En los comicios del pasado 21 de noviembre de 2021 el candidato de la oposición Freddy Superlano logró ganar la elección por apenas 130 votos. No obstante, una decisión sobrevenida de la Contraloría General de la República y del Tribunal Supremo de Justicia (TSJ), inhabilitando a Superlano (después de que ocurrió la votación) sirvió como justificación para anular el proceso y ordenar que se repitiese la elección.

En el nuevo proceso celebrado el pasado 9 de enero, el candidato opositor Sergio Garrido derrotó por una diferencia de 43 mil votos (14 puntos porcentuales) al nuevo candidato del chavismo, el ex canciller Jorge Arreaza.

¿Cómo puede explicarse este resultado? Para el economista Francisco Rodríguez “la victoria opositora en Barinas no fue un acto de voluntarismo.

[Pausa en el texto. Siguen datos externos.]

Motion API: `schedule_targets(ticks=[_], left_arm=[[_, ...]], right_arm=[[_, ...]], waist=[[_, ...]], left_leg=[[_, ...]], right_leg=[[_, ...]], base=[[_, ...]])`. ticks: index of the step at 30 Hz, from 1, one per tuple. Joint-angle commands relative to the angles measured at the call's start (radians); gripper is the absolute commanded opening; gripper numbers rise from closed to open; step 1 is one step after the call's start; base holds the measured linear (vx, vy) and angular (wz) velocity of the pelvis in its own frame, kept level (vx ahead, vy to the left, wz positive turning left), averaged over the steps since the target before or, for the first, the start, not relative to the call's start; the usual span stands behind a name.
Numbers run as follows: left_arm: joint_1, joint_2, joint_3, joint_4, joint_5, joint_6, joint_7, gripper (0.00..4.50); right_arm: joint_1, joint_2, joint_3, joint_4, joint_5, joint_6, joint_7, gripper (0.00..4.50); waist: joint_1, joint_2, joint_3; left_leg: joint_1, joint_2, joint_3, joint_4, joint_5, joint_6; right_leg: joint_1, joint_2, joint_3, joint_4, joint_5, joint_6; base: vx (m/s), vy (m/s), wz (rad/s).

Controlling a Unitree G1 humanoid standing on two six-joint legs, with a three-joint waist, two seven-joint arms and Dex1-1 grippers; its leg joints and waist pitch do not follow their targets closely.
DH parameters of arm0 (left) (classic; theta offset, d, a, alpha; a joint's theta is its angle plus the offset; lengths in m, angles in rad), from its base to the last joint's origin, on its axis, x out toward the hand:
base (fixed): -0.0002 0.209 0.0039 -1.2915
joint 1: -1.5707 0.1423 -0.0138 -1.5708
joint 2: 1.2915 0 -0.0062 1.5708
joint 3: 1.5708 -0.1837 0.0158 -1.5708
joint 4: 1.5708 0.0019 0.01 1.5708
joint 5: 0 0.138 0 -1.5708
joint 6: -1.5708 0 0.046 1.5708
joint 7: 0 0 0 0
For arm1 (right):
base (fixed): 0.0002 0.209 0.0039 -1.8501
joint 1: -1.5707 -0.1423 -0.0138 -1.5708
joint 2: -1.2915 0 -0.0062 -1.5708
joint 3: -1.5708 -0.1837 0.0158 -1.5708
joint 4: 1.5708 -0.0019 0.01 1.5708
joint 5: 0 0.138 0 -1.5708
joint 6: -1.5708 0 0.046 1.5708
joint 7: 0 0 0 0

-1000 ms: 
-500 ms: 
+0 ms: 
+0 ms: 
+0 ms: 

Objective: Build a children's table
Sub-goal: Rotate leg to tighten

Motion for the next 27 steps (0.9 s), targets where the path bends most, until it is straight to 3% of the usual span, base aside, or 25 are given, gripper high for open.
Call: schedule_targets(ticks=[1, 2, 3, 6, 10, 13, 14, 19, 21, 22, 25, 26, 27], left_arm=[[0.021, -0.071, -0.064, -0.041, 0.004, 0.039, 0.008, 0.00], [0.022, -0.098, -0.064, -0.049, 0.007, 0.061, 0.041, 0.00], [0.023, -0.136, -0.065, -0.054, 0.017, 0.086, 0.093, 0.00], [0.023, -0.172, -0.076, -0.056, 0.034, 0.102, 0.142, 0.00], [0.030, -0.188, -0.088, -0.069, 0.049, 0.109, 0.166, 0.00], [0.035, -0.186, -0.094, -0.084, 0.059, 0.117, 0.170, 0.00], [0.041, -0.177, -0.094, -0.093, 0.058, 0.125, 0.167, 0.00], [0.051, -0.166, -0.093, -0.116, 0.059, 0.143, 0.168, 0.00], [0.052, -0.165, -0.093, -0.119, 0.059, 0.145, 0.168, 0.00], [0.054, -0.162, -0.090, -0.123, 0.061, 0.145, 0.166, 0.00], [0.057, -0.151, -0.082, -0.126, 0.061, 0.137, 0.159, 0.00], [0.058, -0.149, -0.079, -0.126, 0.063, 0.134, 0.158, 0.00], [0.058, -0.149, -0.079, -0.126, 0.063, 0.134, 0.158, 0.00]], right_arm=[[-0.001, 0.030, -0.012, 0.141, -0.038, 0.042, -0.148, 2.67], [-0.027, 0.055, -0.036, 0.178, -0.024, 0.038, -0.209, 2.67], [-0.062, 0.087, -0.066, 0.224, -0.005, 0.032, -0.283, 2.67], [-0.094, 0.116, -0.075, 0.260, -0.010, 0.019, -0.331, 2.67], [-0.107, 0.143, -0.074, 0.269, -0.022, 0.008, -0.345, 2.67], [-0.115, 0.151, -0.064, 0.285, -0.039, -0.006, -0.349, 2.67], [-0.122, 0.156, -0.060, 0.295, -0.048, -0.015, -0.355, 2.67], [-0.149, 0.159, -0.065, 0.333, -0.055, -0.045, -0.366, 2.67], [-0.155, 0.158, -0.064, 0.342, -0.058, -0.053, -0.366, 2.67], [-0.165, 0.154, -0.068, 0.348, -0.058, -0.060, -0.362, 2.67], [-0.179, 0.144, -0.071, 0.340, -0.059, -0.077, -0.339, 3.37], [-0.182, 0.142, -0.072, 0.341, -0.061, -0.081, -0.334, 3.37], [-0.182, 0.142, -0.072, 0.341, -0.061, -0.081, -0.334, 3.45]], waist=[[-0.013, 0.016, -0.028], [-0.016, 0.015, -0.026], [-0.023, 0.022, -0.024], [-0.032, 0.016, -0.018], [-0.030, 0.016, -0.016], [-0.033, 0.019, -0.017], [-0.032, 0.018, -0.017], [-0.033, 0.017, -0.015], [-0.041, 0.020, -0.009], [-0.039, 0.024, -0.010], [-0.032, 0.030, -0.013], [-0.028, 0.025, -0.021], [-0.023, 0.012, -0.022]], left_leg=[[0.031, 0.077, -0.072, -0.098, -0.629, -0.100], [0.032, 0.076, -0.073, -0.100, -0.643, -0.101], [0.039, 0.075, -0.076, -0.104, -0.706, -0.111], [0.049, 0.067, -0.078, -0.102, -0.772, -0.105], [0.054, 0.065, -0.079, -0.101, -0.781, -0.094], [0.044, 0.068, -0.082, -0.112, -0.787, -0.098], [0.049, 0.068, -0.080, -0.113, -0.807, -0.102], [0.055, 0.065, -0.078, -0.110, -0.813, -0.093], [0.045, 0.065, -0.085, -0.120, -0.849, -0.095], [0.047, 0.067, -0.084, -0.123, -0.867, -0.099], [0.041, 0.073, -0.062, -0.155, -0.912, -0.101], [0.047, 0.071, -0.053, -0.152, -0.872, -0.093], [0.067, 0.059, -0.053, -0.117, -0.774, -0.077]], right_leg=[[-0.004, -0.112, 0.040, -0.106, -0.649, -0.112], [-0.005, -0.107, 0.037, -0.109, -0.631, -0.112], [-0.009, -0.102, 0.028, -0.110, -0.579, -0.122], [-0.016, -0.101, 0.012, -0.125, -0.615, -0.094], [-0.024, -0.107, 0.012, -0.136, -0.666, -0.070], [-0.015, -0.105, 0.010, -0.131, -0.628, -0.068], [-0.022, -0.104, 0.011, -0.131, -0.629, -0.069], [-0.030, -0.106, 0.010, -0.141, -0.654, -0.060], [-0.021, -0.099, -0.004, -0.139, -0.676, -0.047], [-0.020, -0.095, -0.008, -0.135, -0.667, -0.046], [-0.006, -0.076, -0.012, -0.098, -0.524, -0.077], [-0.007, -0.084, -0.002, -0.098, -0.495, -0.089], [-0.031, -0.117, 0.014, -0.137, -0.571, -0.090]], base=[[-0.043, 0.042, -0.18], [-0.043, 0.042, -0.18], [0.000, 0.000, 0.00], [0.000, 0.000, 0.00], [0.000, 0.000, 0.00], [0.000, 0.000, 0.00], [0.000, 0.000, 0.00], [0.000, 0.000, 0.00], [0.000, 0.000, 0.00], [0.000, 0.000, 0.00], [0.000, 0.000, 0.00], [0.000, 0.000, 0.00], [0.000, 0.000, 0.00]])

Fue una instancia exitosa de construcción de coaliciones (…) precisamente lo que hay que replicar a nivel nacional para derrotar a Maduro”.

Rodríguez sostiene que la victoria de la oposición venezolana “en el estado natal de Chávez no habría sido posible sin el apoyo de fuerzas centristas clave que hasta ahora han sido excluidas de la oposición principal (…)  Al tratar de dar sentido a este sorprendente revés en nada menos que el estado natal del difunto Hugo Chávez, es tentador aferrarse a una narración simple y atractiva de cómo la oposición recuperó Barinas: el gobierno trató de robar la elección anulando la votación de noviembre; como reacción, los votantes se hartaron y acudieron masivamente a votar en contra del candidato de Maduro, logrando una victoria tan grande que incluso el Consejo Electoral controlado por el gobierno no pudo alterar los resultados”.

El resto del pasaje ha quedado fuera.